前の項目   次の項目        目次   図表目次   年版選択
 昭和53年版 犯罪白書 第2編/第3章/第1節/3 

3 帰住予定地の環境の調整

 矯正施設の収容者には,適当な帰住先がない場合,また,帰住先は予定されていてもその家庭の状況等の環境が,更生の場としてふさわしくない場合が少なくない。そこで,保護観察所では,帰住予定先の環境を調査し,本人の更生の妨げとなるような事情があればそれを除去するための調整を行うが,この環境調整は,本人が矯正施設に収容された後,速やかに開始され,釈放時まで一貫して行われている。
 調査及び調整の内容は,引受人及び家族の状況,近隣及び被害者の感情,被害弁償の状況,帰住後の職業及び生計の見込み,交友関係等,本人を取り巻く環境全般にわたっている。
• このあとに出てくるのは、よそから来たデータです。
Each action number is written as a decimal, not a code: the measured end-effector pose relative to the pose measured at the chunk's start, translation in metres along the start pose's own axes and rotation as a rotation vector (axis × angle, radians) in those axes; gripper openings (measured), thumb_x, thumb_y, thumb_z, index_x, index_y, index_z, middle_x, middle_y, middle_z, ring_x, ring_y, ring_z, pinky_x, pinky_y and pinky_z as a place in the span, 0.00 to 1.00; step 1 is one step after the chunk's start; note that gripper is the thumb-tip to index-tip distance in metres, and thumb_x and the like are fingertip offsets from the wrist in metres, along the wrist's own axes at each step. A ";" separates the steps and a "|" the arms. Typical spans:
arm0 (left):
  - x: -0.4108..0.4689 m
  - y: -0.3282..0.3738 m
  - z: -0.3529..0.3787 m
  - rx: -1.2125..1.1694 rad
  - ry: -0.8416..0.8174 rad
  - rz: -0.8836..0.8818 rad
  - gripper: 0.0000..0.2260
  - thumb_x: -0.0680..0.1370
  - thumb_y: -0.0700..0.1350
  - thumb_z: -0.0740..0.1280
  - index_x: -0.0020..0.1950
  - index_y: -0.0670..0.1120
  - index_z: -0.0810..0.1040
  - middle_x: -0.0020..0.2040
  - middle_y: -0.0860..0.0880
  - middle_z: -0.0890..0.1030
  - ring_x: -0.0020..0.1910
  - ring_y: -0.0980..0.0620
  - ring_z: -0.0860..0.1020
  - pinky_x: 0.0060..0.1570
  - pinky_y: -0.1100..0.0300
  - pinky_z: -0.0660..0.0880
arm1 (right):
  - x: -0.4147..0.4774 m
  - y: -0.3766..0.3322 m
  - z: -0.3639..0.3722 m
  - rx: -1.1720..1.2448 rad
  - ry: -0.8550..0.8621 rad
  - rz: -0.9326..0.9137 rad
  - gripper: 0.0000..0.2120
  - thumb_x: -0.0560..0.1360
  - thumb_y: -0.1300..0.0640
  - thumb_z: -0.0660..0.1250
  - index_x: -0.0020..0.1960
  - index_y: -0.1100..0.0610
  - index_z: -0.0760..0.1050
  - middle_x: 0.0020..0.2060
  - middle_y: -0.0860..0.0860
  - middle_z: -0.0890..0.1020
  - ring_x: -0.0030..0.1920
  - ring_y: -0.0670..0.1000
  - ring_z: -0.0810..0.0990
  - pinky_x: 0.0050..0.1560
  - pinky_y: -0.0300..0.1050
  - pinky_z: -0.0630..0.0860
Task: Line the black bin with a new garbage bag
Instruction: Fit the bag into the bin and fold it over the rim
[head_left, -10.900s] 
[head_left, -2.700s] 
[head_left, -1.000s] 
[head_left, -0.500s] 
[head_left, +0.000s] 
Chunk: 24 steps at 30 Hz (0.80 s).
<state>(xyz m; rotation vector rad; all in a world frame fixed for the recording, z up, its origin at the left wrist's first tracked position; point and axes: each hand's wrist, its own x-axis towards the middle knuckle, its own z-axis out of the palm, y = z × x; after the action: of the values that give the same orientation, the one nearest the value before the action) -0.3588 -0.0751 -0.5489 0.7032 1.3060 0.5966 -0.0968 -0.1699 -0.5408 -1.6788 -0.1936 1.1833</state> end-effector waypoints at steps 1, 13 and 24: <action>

II-75表 環境調整事件の受理・処理状況(昭和51年,52年)

 環境の調査・調整の経過ないし結果は,環境調整報告書又は同追報告書に記載されるが,昭和52年における報告件数はII-75表のとおりで,7万3,577件にのぼり,前年に比べて402件増加している。
 これらの報告書は,仮釈放審理の重要な資料になるとともに,矯正施設における処遇の参考資料とされている。